Recorded data:
--- START ---

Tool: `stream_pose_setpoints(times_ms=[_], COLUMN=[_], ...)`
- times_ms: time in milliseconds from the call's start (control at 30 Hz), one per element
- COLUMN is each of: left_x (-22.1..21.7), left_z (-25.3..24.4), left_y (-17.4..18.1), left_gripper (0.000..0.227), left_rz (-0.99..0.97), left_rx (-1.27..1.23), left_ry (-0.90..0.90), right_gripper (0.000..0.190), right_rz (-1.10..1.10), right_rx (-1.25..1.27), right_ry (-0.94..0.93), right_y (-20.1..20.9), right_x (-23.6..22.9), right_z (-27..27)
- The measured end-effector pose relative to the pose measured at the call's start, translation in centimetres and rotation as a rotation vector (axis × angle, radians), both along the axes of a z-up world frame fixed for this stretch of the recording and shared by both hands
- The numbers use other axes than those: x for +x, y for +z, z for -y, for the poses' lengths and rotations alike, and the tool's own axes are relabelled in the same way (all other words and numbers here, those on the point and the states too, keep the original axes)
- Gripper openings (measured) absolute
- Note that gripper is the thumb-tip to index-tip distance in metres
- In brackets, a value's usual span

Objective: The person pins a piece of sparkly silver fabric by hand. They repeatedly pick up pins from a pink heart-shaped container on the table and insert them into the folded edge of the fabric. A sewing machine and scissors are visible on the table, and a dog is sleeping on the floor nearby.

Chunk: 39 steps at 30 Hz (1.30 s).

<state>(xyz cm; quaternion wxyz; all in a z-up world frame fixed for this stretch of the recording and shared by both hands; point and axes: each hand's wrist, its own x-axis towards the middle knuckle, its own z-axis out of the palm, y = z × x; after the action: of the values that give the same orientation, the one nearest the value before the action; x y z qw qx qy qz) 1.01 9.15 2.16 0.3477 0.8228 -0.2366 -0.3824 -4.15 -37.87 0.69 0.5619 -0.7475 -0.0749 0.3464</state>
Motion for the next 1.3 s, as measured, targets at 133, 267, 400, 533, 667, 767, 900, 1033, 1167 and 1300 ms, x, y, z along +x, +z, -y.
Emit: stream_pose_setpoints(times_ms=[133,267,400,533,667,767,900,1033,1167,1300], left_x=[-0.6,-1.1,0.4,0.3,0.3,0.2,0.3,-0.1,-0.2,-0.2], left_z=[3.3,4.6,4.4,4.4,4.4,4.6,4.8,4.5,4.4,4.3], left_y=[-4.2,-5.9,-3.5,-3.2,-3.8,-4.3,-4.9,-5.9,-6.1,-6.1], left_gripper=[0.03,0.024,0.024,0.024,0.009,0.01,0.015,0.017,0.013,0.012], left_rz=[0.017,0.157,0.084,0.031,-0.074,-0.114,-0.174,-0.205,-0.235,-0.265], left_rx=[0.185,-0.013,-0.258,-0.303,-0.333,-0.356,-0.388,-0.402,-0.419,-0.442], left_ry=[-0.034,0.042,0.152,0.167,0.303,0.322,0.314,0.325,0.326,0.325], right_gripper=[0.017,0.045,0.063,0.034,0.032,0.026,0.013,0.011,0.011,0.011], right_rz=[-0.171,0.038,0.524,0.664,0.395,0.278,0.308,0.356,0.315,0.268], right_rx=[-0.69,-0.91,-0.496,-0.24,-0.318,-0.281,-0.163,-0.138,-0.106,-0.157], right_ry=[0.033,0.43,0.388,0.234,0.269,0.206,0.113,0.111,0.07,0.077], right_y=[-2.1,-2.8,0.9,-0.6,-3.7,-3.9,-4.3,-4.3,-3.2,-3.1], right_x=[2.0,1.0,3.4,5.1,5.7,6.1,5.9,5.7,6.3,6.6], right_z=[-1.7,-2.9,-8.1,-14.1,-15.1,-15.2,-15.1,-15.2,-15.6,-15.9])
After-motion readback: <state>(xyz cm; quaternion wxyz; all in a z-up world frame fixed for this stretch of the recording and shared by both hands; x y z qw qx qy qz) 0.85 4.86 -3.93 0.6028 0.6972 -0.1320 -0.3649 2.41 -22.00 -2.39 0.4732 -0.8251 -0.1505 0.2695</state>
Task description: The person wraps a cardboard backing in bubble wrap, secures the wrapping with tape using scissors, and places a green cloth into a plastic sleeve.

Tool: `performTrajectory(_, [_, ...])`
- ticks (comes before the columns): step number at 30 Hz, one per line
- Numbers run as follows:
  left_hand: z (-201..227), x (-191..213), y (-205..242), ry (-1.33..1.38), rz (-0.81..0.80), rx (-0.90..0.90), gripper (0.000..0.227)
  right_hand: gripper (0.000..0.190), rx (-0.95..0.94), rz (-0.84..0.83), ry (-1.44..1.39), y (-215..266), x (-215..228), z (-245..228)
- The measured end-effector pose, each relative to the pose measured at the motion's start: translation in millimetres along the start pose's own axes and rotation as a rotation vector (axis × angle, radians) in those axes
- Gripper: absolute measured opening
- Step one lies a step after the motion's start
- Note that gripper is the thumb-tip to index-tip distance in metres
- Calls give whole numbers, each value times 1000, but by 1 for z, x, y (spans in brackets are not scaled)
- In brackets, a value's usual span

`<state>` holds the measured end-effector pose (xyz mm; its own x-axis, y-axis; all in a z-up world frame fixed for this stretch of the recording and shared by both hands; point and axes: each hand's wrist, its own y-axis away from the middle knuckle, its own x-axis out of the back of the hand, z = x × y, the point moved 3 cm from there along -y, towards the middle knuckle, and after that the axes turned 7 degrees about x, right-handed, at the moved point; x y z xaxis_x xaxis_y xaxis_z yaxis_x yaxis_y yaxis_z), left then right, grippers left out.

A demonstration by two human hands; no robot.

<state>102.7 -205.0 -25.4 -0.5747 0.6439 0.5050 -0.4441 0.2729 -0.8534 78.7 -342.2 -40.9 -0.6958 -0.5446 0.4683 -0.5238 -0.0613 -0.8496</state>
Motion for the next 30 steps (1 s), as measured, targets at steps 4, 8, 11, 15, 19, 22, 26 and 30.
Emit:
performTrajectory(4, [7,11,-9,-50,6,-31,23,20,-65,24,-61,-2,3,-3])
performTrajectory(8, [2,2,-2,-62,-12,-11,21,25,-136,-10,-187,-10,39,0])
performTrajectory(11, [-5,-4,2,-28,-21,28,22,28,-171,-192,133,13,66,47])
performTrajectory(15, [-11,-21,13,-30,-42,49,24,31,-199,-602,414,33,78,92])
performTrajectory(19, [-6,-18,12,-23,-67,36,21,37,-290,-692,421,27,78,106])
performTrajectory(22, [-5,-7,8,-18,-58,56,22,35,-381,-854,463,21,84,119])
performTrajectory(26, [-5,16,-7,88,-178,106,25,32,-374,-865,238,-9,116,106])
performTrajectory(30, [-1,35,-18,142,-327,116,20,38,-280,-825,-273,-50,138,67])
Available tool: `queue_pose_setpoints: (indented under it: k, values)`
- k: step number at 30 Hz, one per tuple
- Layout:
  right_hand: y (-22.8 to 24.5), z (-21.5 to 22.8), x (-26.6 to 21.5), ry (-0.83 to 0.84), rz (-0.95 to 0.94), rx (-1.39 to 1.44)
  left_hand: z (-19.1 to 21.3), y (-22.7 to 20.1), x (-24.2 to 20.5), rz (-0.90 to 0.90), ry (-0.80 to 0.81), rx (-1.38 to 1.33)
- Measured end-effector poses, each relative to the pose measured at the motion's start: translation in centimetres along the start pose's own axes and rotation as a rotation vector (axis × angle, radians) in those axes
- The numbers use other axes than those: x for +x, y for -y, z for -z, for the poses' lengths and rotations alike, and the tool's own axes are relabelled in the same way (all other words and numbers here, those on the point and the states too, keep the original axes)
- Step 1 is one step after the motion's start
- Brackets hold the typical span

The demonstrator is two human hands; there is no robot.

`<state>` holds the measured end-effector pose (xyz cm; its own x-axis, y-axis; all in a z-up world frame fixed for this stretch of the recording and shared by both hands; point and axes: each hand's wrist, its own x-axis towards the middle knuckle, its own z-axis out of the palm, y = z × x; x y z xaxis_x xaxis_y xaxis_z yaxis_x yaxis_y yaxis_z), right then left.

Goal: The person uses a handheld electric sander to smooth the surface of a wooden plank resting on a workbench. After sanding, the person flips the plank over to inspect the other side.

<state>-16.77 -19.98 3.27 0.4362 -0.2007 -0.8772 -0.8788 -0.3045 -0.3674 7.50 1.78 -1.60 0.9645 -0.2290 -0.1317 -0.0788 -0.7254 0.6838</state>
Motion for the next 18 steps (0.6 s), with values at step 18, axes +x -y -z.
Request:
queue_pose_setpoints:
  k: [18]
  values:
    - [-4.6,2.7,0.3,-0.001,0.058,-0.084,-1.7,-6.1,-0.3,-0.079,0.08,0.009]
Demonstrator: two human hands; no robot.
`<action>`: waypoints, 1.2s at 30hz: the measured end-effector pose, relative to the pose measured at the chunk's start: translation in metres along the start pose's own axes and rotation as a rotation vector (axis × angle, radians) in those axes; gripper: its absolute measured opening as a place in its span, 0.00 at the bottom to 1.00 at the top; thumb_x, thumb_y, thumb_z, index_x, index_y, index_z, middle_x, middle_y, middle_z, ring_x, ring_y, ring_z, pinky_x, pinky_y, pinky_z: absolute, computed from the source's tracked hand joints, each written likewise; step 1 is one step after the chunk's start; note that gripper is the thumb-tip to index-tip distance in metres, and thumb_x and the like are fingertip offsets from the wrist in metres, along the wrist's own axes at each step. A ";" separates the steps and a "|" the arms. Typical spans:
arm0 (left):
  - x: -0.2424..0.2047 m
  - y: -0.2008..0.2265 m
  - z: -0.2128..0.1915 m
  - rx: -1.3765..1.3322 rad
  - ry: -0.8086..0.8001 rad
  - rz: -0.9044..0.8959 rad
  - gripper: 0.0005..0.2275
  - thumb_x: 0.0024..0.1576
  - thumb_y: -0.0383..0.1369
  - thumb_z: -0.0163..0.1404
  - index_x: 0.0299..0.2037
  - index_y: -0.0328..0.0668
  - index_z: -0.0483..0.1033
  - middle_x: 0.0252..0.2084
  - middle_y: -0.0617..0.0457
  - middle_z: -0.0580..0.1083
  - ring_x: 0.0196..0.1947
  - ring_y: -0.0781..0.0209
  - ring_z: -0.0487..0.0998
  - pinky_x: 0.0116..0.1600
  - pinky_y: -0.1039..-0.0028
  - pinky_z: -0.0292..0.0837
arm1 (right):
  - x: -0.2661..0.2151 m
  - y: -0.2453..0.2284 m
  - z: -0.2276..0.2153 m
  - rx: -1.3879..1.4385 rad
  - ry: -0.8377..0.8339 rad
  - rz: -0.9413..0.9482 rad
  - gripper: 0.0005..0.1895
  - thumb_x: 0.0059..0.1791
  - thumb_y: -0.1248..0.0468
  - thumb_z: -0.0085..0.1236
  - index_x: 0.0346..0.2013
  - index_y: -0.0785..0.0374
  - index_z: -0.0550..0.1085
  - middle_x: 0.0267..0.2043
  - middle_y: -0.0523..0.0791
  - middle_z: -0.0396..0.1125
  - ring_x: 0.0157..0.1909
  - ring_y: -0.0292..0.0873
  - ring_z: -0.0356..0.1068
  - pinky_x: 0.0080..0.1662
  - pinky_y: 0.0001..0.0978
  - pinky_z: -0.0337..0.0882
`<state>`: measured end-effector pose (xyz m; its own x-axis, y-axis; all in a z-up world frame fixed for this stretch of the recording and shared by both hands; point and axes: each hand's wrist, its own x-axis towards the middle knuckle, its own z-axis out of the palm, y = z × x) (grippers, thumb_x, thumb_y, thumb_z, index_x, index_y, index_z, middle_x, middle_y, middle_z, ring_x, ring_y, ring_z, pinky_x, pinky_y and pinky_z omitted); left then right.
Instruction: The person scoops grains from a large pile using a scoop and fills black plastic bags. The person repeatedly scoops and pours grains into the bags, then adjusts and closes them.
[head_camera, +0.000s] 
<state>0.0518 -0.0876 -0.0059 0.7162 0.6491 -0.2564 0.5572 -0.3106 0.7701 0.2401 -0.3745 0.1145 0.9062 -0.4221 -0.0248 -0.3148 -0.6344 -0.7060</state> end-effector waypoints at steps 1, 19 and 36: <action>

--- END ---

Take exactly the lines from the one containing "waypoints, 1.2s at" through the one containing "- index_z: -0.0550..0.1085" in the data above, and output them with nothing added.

`<action>`: waypoints, 1.2s at 30hz: the measured end-effector pose, relative to the pose measured at the chunk's start: translation in metres along the start pose's own axes and rotation as a rotation vector (axis × angle, radians) in those axes; gripper: its absolute measured opening as a place in its span, 0.00 at the bottom to 1.00 at the top; thumb_x, thumb_y, thumb_z, index_x, index_y, index_z, middle_x, middle_y, middle_z, ring_x, ring_y, ring_z, pinky_x, pinky_y, pinky_z: absolute, computed from the source's tracked hand joints, each written likewise; step 1 is one step after the chunk's start; note that gripper is the thumb-tip to index-tip distance in metres, and thumb_x and the like are fingertip offsets from the wrist in metres, along the wrist's own axes at each step. A ";" separates the steps and a "|" the arms. Typical spans:
arm0 (left):
  - x: -0.2424..0.2047 m
  - y: -0.2008..0.2265 m
  - z: -0.2128..0.1915 m
  - rx: -1.3765..1.3322 rad
  - ry: -0.8086..0.8001 rad
  - rz: -0.9044..0.8959 rad
  - gripper: 0.0005..0.2275
  - thumb_x: 0.0024..0.1576
  - thumb_y: -0.0383..0.1369
  - thumb_z: -0.0163..0.1404
  - index_x: 0.0299..0.2037
  - index_y: -0.0328..0.0668
  - index_z: -0.0483..0.1033
  - middle_x: 0.0252..0.2084
  - middle_y: -0.0617..0.0457
  - middle_z: -0.0580..0.1083
  - ring_x: 0.0196..0.1947
  - ring_y: -0.0781..0.0209
  - ring_z: -0.0487..0.0998
  - pinky_x: 0.0116..0.1600
  - pinky_y: -0.1039..-0.0028
  - pinky_z: -0.0292..0.0837
arm1 (right):
  - x: -0.2661..0.2151 m
  - y: -0.2453..0.2284 m
  - z: -0.2276..0.2153 m
  - rx: -1.3879..1.4385 rad
  - ry: -0.8377..0.8339 rad
  - rz: -0.9413..0.9482 rad
  - gripper: 0.0005..0.1895
  - thumb_x: 0.0059..0.1791
  - thumb_y: -0.1248..0.0468
  - thumb_z: -0.0085..0.1236
  - index_x: 0.0346..0.2013
  - index_y: -0.0785..0.0374
  - index_z: -0.0550..0.1085

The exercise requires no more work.